§ The problem
Could you give the number of lines in the entries below that contain the word "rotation"? Only the number is wanted.

§ Source data
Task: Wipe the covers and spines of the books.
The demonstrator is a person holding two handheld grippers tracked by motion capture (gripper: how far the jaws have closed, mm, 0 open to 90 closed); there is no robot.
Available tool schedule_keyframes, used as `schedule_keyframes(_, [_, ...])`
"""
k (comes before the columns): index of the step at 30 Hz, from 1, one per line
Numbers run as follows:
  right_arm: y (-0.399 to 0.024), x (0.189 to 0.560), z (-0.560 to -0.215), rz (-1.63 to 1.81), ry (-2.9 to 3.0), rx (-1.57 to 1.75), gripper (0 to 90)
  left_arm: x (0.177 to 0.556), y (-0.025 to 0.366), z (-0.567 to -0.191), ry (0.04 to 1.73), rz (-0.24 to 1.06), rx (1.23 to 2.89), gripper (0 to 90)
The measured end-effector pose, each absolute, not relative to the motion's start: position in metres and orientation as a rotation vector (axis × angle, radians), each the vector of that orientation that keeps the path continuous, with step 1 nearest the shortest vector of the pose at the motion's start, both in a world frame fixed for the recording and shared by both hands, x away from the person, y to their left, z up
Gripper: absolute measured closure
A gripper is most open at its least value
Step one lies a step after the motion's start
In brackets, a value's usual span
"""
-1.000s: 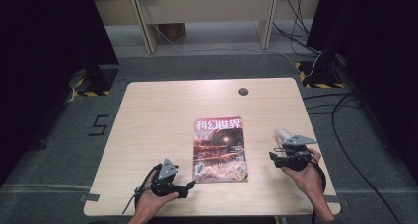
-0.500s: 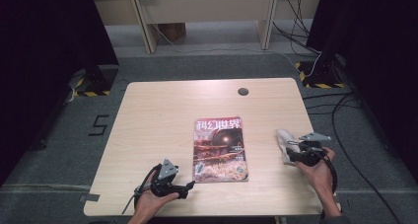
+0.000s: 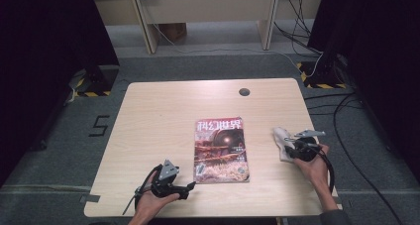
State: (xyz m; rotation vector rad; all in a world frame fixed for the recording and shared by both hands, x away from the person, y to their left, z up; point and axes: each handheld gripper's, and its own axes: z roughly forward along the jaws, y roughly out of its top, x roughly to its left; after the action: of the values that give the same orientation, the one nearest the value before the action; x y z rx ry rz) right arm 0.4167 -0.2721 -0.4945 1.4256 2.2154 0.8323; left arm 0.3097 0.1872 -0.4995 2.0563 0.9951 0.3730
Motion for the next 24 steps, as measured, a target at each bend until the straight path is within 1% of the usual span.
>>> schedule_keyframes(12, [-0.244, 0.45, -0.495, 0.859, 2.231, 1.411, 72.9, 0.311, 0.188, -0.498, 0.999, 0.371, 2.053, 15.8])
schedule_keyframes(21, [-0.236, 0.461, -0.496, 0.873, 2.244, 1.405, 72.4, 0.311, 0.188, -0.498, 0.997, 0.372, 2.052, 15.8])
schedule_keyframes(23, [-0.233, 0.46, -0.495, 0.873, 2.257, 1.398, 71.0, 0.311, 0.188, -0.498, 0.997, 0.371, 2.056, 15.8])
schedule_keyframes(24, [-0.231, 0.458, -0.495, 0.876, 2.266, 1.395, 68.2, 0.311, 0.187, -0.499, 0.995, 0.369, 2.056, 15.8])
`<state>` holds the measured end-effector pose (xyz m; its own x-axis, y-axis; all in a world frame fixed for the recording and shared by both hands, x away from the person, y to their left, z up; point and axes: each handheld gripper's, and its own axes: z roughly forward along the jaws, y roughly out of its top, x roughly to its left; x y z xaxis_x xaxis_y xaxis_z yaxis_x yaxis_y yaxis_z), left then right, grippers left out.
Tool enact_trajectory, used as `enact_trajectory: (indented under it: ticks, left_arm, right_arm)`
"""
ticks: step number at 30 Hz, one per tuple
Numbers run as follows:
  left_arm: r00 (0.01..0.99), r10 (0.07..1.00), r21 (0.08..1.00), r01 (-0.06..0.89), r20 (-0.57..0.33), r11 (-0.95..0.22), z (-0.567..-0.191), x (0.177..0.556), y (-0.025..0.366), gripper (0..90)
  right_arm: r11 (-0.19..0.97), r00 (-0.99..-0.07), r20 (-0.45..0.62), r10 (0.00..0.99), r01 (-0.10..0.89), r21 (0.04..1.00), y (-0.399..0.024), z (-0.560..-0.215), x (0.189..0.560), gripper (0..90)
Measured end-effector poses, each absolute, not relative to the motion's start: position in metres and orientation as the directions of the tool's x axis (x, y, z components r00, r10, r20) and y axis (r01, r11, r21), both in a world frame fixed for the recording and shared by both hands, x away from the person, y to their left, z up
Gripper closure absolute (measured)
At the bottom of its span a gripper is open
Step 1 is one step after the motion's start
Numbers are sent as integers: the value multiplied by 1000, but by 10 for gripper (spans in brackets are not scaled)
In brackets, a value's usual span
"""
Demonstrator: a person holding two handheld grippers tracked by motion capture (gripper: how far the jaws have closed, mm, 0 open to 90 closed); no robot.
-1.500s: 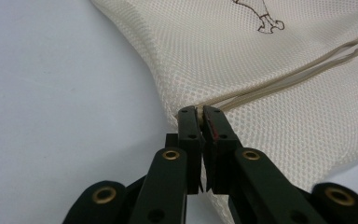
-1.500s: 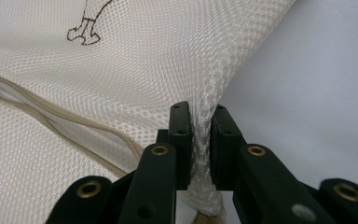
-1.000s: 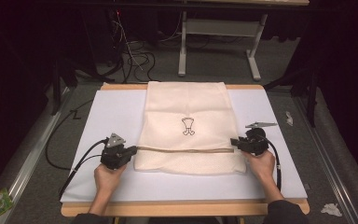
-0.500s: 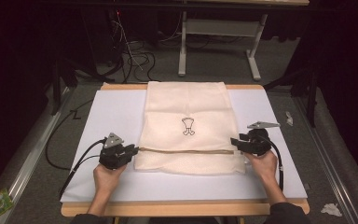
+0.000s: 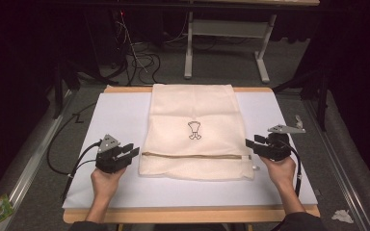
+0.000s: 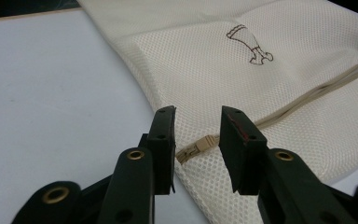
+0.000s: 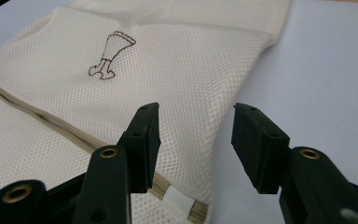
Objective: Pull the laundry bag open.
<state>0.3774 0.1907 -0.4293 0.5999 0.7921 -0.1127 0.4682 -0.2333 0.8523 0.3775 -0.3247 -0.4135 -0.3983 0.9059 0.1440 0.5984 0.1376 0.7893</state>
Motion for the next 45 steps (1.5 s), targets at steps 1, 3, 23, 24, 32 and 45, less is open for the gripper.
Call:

§ Answer for the task
2